» Exercise directions: Copy out the listing below exactly, please, and skip any pictures.

» Given information:
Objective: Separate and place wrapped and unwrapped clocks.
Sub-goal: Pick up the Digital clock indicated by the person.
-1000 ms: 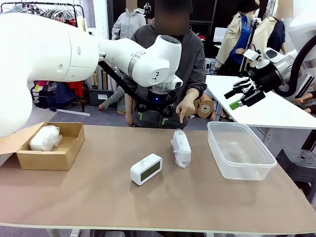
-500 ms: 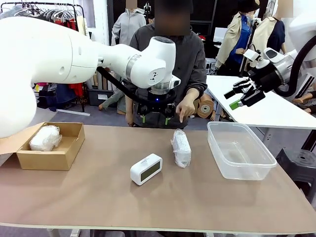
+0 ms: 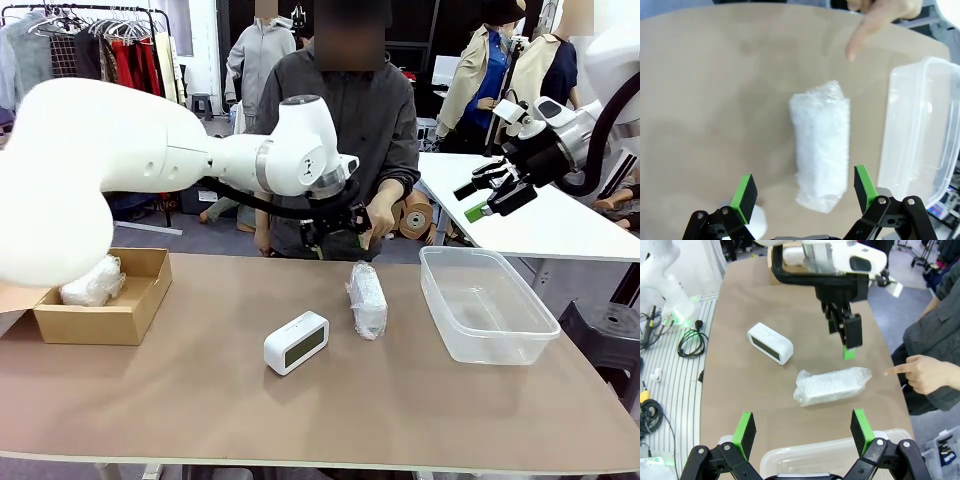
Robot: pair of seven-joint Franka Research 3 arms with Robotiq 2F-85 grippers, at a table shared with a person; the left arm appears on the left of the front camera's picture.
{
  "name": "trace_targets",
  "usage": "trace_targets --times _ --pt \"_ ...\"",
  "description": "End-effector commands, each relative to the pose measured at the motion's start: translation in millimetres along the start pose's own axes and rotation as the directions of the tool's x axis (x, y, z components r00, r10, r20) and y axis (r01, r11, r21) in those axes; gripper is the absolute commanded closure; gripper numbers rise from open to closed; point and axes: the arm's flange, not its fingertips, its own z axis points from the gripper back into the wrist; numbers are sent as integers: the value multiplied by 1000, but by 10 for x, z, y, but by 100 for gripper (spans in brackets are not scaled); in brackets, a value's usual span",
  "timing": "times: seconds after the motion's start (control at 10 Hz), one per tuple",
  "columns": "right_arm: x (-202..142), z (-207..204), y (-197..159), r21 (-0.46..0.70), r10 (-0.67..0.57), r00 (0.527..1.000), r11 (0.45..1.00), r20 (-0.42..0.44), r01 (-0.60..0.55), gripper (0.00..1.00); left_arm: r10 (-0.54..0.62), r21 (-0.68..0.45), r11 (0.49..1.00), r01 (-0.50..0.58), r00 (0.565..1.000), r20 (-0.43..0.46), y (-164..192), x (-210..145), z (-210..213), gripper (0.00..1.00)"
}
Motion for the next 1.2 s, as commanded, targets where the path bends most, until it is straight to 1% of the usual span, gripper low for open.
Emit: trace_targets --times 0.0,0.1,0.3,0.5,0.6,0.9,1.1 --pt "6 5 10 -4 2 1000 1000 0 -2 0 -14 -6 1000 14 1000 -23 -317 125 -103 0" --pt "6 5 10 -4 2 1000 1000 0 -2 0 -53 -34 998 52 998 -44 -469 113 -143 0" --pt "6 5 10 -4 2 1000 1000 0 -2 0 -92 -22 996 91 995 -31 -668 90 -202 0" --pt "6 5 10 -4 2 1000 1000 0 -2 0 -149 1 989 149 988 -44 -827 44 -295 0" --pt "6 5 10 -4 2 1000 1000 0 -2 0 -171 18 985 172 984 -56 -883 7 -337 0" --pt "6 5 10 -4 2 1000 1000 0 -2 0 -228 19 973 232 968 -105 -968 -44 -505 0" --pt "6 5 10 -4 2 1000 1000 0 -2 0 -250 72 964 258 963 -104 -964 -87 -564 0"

» Task response:
Objective: Separate and place wrapped and unwrapped clocks.
Sub-goal: Pick up the Digital clock indicated by the person.
-1000 ms: 
-500 ms: 
+0 ms: 
Robot: pair of seven-joint Franka Research 3 arms with Robotiq 2F-85 grippers, at a table shared with a person; the left arm appears on the left of the front camera's picture.
{
  "name": "trace_targets",
  "usage": "trace_targets --times _ --pt \"_ ...\"",
  "description": "End-effector commands, each relative to the pose measured at the motion's start: translation in millimetres along the start pose's own axes and rotation as the directions of the tool's x axis (x, y, z components r00, r10, r20) and y axis (r01, r11, r21) in those axes; gripper is the absolute commanded closure; gripper numbers rise from open to closed; point and axes: the arm's flange, not its fingertips, its own z axis points from the gripper back into the wrist; numbers are sent as integers: the value multiplied by 1000, but by 10 for x, z, y, but by 100 for gripper (spans in brackets are not scaled); in brackets, a value's usual span",
  "timing": "times: seconds after the motion's start (control at 10 Hz), one per tuple",
  "columns": "right_arm: x (-202..142), z (-207..204), y (-197..159), r21 (-0.46..0.70), r10 (-0.67..0.57), r00 (0.527..1.000), r11 (0.45..1.00), r20 (-0.42..0.44), r01 (-0.60..0.55), gripper (0.00..1.00); left_arm: r10 (-0.54..0.62), r21 (-0.68..0.45), r11 (0.49..1.00), r01 (-0.50..0.58), r00 (0.565..1.000), r20 (-0.43..0.46), y (-164..192), x (-210..145), z (-210..213), gripper (0.00..1.00)"
}
Motion for the next 1.2 s, as commanded, targets where the path bends most, until it is straight to 1% of the usual span, gripper low for open.
Emit: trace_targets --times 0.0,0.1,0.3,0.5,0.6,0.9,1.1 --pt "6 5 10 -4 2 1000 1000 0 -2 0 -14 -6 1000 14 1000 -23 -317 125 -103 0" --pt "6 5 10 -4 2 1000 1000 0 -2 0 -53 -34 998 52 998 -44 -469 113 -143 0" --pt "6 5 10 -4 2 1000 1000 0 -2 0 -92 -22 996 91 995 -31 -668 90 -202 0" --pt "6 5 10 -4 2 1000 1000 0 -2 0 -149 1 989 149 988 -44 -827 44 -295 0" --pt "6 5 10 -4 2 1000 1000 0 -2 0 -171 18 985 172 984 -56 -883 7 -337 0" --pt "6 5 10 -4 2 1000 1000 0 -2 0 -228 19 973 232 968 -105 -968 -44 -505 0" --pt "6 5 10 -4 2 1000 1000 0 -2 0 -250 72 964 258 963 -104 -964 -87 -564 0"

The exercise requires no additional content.